### [EXERCISE REQUIREMENTS]
Note each line in the data holding the string "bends" and report it.

Top of EXCERPTED DATA

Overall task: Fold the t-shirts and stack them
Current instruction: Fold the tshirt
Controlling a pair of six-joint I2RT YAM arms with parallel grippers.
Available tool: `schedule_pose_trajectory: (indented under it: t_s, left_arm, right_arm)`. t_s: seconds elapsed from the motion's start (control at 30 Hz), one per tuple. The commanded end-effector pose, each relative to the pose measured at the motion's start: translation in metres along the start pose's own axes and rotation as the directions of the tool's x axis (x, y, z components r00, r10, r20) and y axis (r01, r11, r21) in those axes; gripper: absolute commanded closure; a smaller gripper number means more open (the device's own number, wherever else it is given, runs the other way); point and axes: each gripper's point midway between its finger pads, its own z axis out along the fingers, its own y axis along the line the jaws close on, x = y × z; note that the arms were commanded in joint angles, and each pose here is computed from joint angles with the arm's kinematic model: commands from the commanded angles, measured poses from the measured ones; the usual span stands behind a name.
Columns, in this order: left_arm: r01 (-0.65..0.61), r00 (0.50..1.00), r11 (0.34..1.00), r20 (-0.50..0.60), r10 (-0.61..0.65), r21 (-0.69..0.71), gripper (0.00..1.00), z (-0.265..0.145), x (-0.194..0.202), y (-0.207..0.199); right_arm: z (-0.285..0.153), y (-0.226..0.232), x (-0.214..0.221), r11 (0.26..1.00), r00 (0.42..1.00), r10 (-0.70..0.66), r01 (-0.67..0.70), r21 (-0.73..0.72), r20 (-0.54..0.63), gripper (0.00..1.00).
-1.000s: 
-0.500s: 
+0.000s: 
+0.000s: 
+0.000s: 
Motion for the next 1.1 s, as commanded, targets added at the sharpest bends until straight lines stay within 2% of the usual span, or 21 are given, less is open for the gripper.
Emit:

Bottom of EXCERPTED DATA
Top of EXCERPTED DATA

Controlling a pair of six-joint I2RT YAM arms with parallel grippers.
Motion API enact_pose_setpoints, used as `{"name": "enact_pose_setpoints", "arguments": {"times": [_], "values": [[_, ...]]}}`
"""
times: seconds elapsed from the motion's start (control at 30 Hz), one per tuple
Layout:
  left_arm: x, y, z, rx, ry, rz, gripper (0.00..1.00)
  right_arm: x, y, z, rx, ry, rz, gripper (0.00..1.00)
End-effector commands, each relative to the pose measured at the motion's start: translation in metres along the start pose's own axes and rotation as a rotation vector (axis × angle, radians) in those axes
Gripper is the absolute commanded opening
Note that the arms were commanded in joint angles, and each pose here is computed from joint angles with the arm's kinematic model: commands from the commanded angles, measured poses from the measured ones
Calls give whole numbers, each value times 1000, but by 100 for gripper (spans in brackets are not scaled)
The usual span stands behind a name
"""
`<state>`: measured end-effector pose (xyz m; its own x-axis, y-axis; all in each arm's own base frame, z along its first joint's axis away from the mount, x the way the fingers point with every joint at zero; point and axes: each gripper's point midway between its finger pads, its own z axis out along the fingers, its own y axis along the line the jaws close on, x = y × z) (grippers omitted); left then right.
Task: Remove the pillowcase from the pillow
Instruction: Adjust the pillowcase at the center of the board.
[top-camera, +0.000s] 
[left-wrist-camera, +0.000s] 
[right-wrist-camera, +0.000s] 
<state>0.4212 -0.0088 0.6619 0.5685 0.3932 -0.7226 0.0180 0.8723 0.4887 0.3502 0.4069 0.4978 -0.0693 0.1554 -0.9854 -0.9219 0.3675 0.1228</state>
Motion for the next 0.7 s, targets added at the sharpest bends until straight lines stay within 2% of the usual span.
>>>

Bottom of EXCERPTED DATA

### [ANSWER TO THIS EXERCISE]
Motion for the next 1.1 s, as commanded, targets added at the sharpest bends until straight lines stay within 2% of the usual span, or 21 are given, less is open for the gripper.
Motion for the next 0.7 s, targets added at the sharpest bends until straight lines stay within 2% of the usual span.

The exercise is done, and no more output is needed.